TUNNELS
Course-poursuite absurde, tension maximale et virage émotionnel inattendu: une famille ordinaire se retrouve en plein cauchemar routier. Aussi haletant que déroutant.
Après «Lastman» ou «Banana Sioule», Michaël Sanlaville signe avec «Tunnels» un retour aussi nerveux que déroutant (au sens propre comme au figuré!). À bord d’un break Volvo, une famille file vers ses vacances. Très vite, le décor se resserre : tunnels à répétition, GPS muet, réseau absent. La route longe un lac turquoise cerné de falaises abruptes et… tout bascule. Des bolides noirs surgissent, hurlants, menaçants. Des silhouettes casquées profèrent des paroles insensées. L’évidence s’impose peu à peu : Mila, Samantha, Jolène et leurs parents sont piégés dans une course-poursuite infernale dont ils ne maîtrisent ni les règles ni l’issue.
Sanlaville orchestre un huis-clos mécanique d’une redoutable efficacité, quelque part entre «Mad Max» (sans désert ni poussière) et «Duel» de Spielberg, avec une touche absurde évoquant un «Mario Kart» sous acide – notamment via ces drôles de “bonus” sucrés distribués aux poursuivants. Ici, pas d’explications, pas de cadre rassurant : juste la peur qui monte, la vitesse, et cette sensation oppressante d’être traqué sans raison.

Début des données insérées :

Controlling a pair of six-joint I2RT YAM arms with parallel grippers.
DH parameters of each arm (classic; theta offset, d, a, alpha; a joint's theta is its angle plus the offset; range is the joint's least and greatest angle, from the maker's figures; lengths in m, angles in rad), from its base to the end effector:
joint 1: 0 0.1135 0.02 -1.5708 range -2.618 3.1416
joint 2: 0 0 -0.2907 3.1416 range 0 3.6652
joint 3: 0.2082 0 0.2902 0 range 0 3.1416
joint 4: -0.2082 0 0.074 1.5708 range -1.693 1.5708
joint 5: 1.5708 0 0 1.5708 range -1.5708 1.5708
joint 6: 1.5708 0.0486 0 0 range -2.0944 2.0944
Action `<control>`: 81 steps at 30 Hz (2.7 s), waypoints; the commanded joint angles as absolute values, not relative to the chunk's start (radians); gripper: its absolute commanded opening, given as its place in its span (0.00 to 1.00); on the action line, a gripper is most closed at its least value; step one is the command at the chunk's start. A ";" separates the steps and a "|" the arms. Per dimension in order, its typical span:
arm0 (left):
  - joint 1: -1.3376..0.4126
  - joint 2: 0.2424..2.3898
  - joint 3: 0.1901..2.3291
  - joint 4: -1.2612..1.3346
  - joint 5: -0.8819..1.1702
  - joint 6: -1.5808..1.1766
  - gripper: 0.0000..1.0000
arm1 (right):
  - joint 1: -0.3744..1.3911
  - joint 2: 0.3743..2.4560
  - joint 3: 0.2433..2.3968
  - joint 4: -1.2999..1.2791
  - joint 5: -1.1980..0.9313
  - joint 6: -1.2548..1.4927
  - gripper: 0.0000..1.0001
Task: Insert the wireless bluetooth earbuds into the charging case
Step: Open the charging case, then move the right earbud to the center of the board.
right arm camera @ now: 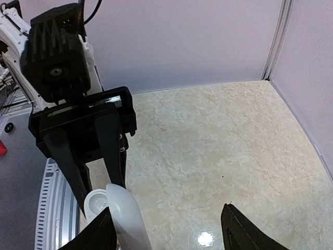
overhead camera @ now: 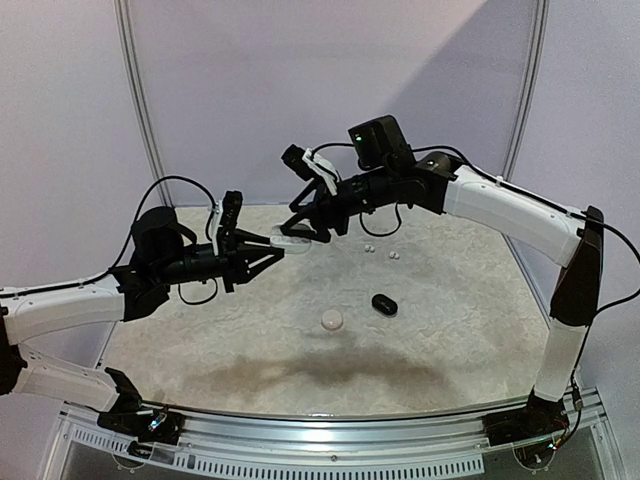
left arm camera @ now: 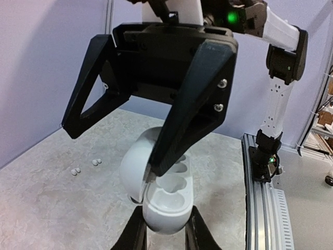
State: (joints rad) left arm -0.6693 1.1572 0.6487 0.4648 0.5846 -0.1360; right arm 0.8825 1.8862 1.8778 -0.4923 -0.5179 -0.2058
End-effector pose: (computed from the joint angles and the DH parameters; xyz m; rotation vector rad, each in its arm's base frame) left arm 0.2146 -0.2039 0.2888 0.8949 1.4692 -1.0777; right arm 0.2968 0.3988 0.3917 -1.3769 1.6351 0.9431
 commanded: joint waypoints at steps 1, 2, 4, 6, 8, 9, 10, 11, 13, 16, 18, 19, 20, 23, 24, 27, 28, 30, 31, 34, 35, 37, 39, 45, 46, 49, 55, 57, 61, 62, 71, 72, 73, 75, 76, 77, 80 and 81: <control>-0.664 1.176 0.632 0.492 0.561 -0.218 0.00 | 0.850 1.892 1.921 -0.486 -0.616 -0.169 0.71; -0.664 1.179 0.631 0.492 0.560 -0.222 0.00 | 0.843 1.889 1.924 -0.478 -0.628 -0.163 0.72; -0.664 1.180 0.631 0.492 0.552 -0.226 0.00 | 0.833 1.883 1.925 -0.460 -0.656 -0.146 0.73; -0.663 1.180 0.629 0.487 0.543 -0.227 0.00 | 0.814 1.874 1.921 -0.430 -0.680 -0.122 0.75; -0.663 1.178 0.626 0.484 0.540 -0.228 0.00 | 0.779 1.858 1.908 -0.375 -0.682 -0.057 0.75; -0.663 1.178 0.625 0.485 0.537 -0.226 0.00 | 0.755 1.852 1.897 -0.347 -0.671 -0.023 0.74; -0.663 1.177 0.622 0.485 0.536 -0.225 0.00 | 0.722 1.842 1.884 -0.323 -0.640 0.053 0.73; -0.663 1.177 0.621 0.486 0.534 -0.223 0.00 | 0.688 1.838 1.872 -0.311 -0.593 0.095 0.71; -0.663 1.174 0.616 0.488 0.533 -0.219 0.00 | 0.599 1.841 1.861 -0.340 -0.462 0.195 0.59; -0.663 1.169 0.610 0.491 0.534 -0.210 0.00 | 0.499 1.893 1.914 -0.493 -0.291 0.238 0.47; -0.663 1.167 0.608 0.492 0.534 -0.204 0.00 | 0.455 1.971 1.980 -0.618 -0.198 0.205 0.42; -0.663 1.166 0.606 0.492 0.533 -0.202 0.00 | 0.438 2.015 2.013 -0.671 -0.158 0.176 0.40; -0.663 1.166 0.605 0.492 0.534 -0.200 0.00 | 0.424 2.074 2.049 -0.719 -0.125 0.137 0.39; -0.663 1.167 0.603 0.494 0.538 -0.196 0.00 | 0.390 2.188 2.148 -0.829 -0.058 0.053 0.34; -0.663 1.168 0.604 0.495 0.540 -0.190 0.00 | 0.382 2.243 2.180 -0.855 -0.039 0.021 0.32; -0.663 1.170 0.603 0.497 0.546 -0.179 0.00 | 0.365 2.351 2.249 -0.898 -0.011 -0.076 0.29; -0.663 1.173 0.602 0.497 0.547 -0.177 0.00 | 0.364 2.368 2.253 -0.897 -0.009 -0.096 0.28; -0.663 1.178 0.604 0.500 0.551 -0.173 0.00 | 0.363 2.401 2.256 -0.891 -0.012 -0.146 0.27; -0.663 1.181 0.604 0.502 0.553 -0.172 0.00 | 0.362 2.424 2.262 -0.892 -0.019 -0.179 0.27; -0.663 1.187 0.607 0.504 0.558 -0.162 0.00 | 0.362 2.475 2.281 -0.905 -0.025 -0.228 0.24; -0.663 1.189 0.609 0.504 0.558 -0.161 0.00 | 0.363 2.484 2.282 -0.906 -0.026 -0.235 0.24; -0.663 1.193 0.609 0.505 0.559 -0.161 0.00 | 0.362 2.506 2.283 -0.902 -0.030 -0.246 0.23; -0.663 1.198 0.611 0.507 0.560 -0.160 0.00 | 0.361 2.523 2.284 -0.897 -0.045 -0.252 0.23; -0.663 1.204 0.617 0.506 0.562 -0.155 0.00 | 0.363 2.548 2.270 -0.898 -0.098 -0.250 0.23; -0.663 1.204 0.618 0.505 0.563 -0.155 0.00 | 0.363 2.549 2.265 -0.900 -0.102 -0.249 0.23; -0.663 1.208 0.619 0.507 0.563 -0.152 0.00 | 0.363 2.552 2.251 -0.911 -0.114 -0.250 0.23; -0.664 1.210 0.618 0.507 0.567 -0.139 0.00 | 0.365 2.538 2.219 -0.914 -0.141 -0.258 0.23; -0.664 1.208 0.618 0.504 0.568 -0.135 0.00 | 0.366 2.531 2.203 -0.913 -0.140 -0.259 0.23; -0.664 1.206 0.615 0.501 0.569 -0.131 0.00 | 0.375 2.512 2.172 -0.916 -0.144 -0.264 0.23; -0.664 1.205 0.616 0.501 0.570 -0.128 0.00 | 0.377 2.510 2.164 -0.917 -0.145 -0.265 0.23; -0.664 1.200 0.617 0.485 0.572 -0.107 0.00 | 0.408 2.450 2.080 -0.910 -0.158 -0.271 0.23; -0.664 1.199 0.617 0.485 0.572 -0.103 0.00 | 0.410 2.447 2.076 -0.910 -0.159 -0.269 0.23; -0.664 1.199 0.618 0.482 0.573 -0.101 0.00 | 0.411 2.444 2.076 -0.913 -0.159 -0.267 0.23; -0.664 1.198 0.619 0.482 0.574 -0.097 0.00 | 0.416 2.441 2.074 -0.920 -0.171 -0.263 0.22; -0.664 1.198 0.619 0.481 0.574 -0.098 0.00 | 0.417 2.439 2.072 -0.922 -0.176 -0.260 0.22; -0.664 1.198 0.619 0.482 0.574 -0.098 0.00 | 0.418 2.438 2.070 -0.926 -0.181 -0.259 0.22; -0.665 1.200 0.620 0.478 0.574 -0.093 0.00 | 0.420 2.426 2.061 -0.932 -0.194 -0.257 0.22; -0.665 1.200 0.620 0.477 0.574 -0.091 0.00 | 0.421 2.423 2.054 -0.931 -0.200 -0.255 0.22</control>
State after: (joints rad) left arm -0.6674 1.2015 0.6136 0.4866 0.5682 -0.1120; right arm 0.3923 2.4619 2.0892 -0.8524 -0.1371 -0.2661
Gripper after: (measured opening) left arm 0.195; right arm 0.225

La grande force de «Tunnels» réside dans sa narration. Le trait fin de Sanlaville est extrêmement lisible, tendu vers le mouvement, et chaque planche semble lancée à pleine vitesse. La gestion du son est particulièrement frappante : pneus qui crissent, moteurs rugissants, tôles froissées, chocs violents… on “entend” littéralement la BD à la colorisation lumineuse qui apporte un peu de légèreté.

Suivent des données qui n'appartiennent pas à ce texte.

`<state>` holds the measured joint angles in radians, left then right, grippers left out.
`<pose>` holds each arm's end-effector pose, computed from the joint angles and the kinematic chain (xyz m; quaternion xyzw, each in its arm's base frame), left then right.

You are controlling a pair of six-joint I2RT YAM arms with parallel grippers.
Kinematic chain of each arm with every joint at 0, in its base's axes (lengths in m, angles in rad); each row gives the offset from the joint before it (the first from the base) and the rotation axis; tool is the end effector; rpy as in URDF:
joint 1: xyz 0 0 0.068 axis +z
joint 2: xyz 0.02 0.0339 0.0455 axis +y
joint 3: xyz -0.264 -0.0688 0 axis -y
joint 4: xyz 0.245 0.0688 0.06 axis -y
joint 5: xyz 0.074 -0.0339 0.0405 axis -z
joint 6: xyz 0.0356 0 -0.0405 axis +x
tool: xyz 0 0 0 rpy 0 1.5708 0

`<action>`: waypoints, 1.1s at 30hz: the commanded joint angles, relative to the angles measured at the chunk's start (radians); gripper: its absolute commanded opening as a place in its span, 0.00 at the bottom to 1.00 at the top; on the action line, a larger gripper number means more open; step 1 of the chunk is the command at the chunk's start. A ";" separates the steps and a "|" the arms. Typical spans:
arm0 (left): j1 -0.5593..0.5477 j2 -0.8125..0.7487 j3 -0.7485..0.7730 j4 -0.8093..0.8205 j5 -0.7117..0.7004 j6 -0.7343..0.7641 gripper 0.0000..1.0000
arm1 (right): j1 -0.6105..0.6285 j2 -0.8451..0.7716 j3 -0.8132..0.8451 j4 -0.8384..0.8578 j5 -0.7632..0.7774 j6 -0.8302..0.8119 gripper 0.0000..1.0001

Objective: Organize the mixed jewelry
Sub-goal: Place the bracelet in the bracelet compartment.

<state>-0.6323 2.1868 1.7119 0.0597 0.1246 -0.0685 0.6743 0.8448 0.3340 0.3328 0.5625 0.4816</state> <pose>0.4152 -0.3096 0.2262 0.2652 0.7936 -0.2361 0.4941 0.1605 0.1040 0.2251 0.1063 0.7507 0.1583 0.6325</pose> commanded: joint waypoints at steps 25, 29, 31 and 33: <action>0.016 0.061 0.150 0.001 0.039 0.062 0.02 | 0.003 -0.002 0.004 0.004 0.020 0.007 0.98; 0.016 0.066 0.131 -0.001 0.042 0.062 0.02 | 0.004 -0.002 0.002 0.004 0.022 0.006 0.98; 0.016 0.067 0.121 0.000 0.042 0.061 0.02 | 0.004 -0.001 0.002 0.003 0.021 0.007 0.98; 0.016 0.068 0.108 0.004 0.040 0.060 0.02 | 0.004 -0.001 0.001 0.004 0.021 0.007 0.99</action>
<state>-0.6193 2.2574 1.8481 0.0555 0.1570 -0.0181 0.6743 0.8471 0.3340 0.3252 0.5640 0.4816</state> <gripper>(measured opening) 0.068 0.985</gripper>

Mais là où l’album surprend le plus, c’est dans sa dernière partie qui prend un virage qu’on n’attendait pas. Le rythme ralentit, le récit bifurque et il est alors question de liens familiaux, de perte et de deuil jusqu’à une dédicace finale marquante. «Tunnels» ne donnera pas toutes les clés et les lecteurs attachés aux explications rationnelles resteront sur leur faim mais l’album qui se lit d’une traite offre à coup sûr une expérience de lecture originale et intense.
Dessin et scénario: Michaël Sanlaville – Editeur: Glénat – Prix: 24 euros.